§ Requirement
Each entry below is to be restated word for word, with no pictures carried over.

§ Supplied material
┌────────
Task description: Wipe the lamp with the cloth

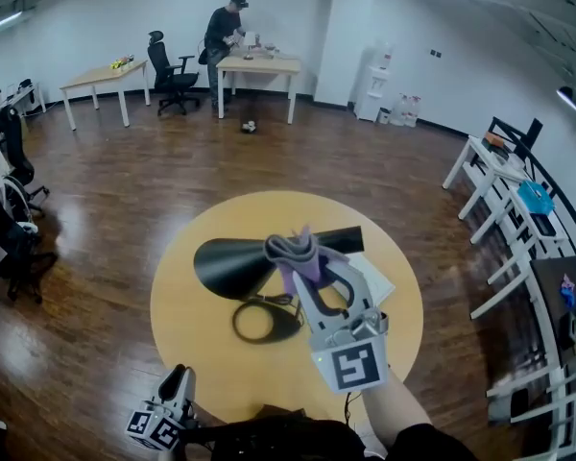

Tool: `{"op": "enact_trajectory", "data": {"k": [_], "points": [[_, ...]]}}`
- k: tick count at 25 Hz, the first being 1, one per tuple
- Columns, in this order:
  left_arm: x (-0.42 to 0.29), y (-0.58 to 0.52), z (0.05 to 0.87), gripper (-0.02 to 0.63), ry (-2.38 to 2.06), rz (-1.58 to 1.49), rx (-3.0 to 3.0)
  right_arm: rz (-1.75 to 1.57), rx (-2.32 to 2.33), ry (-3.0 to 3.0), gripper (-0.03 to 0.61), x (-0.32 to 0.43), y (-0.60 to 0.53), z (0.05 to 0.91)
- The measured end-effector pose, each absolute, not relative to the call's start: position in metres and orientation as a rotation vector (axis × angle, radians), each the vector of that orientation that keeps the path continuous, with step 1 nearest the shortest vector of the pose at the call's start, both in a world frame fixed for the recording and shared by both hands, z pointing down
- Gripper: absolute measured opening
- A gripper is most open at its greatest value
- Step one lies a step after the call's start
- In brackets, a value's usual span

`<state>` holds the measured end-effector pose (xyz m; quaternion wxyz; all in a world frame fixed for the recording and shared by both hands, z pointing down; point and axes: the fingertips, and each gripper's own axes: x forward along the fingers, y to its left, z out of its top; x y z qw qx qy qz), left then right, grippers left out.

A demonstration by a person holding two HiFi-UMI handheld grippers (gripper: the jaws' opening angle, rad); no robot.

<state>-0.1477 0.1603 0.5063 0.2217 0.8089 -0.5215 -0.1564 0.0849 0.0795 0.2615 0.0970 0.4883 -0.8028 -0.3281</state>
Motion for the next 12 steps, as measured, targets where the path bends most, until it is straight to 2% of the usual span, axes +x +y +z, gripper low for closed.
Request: {"op": "enact_trajectory", "data": {"k": [3,6,12], "points": [[-0.150,0.137,0.502,0.086,-1.350,-0.429,2.287,-1.009,1.657,-2.146,0.100,0.116,0.068,0.225],[-0.138,0.122,0.498,0.086,-1.281,-0.450,2.336,-0.900,1.720,-1.899,0.100,0.149,0.045,0.239],[-0.124,0.118,0.489,0.086,-1.239,-0.473,2.360,-0.893,1.644,-1.738,0.098,0.142,0.025,0.260]]}}
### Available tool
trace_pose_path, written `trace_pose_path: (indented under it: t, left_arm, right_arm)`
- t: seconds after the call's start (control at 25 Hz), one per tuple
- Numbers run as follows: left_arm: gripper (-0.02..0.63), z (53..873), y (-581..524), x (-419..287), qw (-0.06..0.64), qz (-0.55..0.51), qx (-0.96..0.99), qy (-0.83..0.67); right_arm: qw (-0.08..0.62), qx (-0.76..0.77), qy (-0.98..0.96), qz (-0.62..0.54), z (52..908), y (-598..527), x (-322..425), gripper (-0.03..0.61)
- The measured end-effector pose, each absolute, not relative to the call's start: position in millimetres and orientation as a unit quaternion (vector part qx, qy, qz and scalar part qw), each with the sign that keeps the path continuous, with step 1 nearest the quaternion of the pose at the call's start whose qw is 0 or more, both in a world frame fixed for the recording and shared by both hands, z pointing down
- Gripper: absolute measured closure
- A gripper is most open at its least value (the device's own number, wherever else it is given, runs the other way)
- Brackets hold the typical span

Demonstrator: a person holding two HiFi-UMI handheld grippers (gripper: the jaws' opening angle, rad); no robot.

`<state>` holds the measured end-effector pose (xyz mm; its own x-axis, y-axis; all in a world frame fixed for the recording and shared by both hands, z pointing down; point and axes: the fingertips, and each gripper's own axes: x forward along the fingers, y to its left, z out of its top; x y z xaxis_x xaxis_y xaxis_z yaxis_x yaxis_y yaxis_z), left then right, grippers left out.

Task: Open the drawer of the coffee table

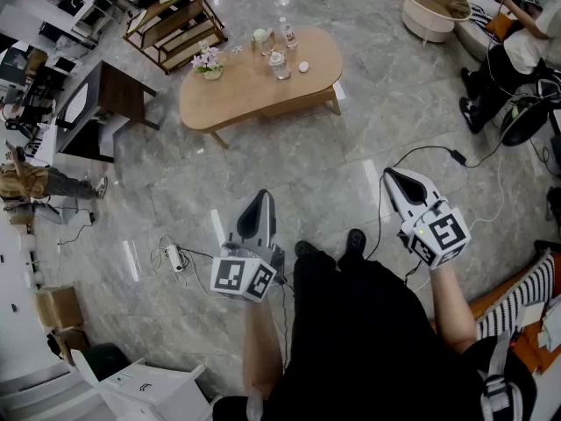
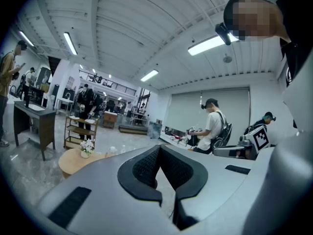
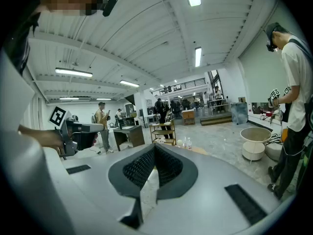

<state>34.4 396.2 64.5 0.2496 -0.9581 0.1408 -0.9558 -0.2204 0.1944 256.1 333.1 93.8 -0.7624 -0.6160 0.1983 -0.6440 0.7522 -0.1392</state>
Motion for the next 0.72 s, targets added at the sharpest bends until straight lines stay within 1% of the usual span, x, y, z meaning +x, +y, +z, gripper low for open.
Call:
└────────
§ Finished exercise
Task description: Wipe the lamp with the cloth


Tool: `{"op": "enact_trajectory", "data": {"k": [_], "points": [[_, ...]]}}`
- k: tick count at 25 Hz, the first being 1, one per tuple
- Columns, in this order:
  left_arm: x (-0.42 to 0.29), y (-0.58 to 0.52), z (0.05 to 0.87), gripper (-0.02 to 0.63), ry (-2.38 to 2.06), rz (-1.58 to 1.49), rx (-3.0 to 3.0)
  right_arm: rz (-1.75 to 1.57), rx (-2.32 to 2.33), ry (-3.0 to 3.0), gripper (-0.03 to 0.61), x (-0.32 to 0.43), y (-0.60 to 0.53), z (0.05 to 0.91)
- The measured end-effector pose, each absolute, not relative to the call's start: position in metres and orientation as a rotation vector (axis × angle, radians), each the vector of that orientation that keeps the path continuous, with step 1 nearest the shortest vector of the pose at the call's start, both in a world frame fixed for the recording and shared by both hands, z pointing down
- Gripper: absolute measured opening
- A gripper is most open at its greatest value
- Step one lies a step after the call's start
- In brackets, a value's usual span

`<state>` holds the measured end-effector pose (xyz m; quaternion wxyz; all in a world frame fixed for the recording and shared by both hands, z pointing down; point and axes: the fingertips, and each gripper's own axes: x forward along the fingers, y to its left, z out of its top; x y z qw qx qy qz), left then right, grippers left out.

A demonstration by a person holding two HiFi-UMI handheld grippers (gripper: the jaws' opening angle, rad); no robot.

<state>-0.1477 0.1603 0.5063 0.2217 0.8089 -0.5215 -0.1564 0.0849 0.0795 0.2615 0.0970 0.4883 -0.8028 -0.3281</state>
Motion for the next 12 steps, as measured, targets where the path bends most, until it is straight to 2% of the usual span, axes +x +y +z, gripper low for closed.
Request: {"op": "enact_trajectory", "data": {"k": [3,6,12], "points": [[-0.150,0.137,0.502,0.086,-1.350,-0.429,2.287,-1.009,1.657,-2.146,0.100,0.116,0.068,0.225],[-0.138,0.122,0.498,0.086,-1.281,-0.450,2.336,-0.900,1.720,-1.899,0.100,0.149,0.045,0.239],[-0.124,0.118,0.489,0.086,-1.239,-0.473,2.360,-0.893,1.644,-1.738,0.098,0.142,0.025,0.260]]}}
### Available tool
trace_pose_path, written `trace_pose_path: (indented under it: t, left_arm, right_arm)`
- t: seconds after the call's start (control at 25 Hz), one per tuple
- Numbers run as follows: left_arm: gripper (-0.02..0.63), z (53..873), y (-581..524), x (-419..287), qw (-0.06..0.64), qz (-0.55..0.51), qx (-0.96..0.99), qy (-0.83..0.67); right_arm: qw (-0.08..0.62), qx (-0.76..0.77), qy (-0.98..0.96), qz (-0.62..0.54), z (52..908), y (-598..527), x (-322..425), gripper (-0.03..0.61)
- The measured end-effector pose, each absolute, not relative to the call's start: position in millimetres and orientation as a unit quaternion (vector part qx, qy, qz and scalar part qw), each with the sign that keeps the path continuous, with step 1 nearest the quaternion of the pose at the call's start whose qw is 0 or more, both in a world frame fixed for the recording and shared by both hands, z pointing down
- Gripper: absolute measured closure
- A gripper is most open at its least value (the device's own number, wherever else it is given, runs the other way)
- Brackets hold the typical span

Demonstrator: a person holding two HiFi-UMI handheld grippers (gripper: the jaws' opening angle, rad); no robot.

`<state>` holds the measured end-effector pose (xyz mm; its own x-axis, y-axis; all in a world frame fixed for the recording and shared by both hands, z pointing down; point and axes: the fingertips, and each gripper's own axes: x forward along the fingers, y to its left, z out of its top; x y z xaxis_x xaxis_y xaxis_z yaxis_x yaxis_y yaxis_z), left then right, grippers left out.

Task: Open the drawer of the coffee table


<state>34.4 396.2 64.5 0.2496 -0.9581 0.1408 -0.9558 -0.2204 0.1944 256.1 333.1 93.8 -0.7624 -0.6160 0.1983 -0.6440 0.7522 -0.1392</state>
Motion for the next 0.72 s, targets added at the sharpest bends until straight lines stay within 1% of the usual span, x, y, z meaning +x, +y, +z, gripper low for open.
Call:

The full output has been given.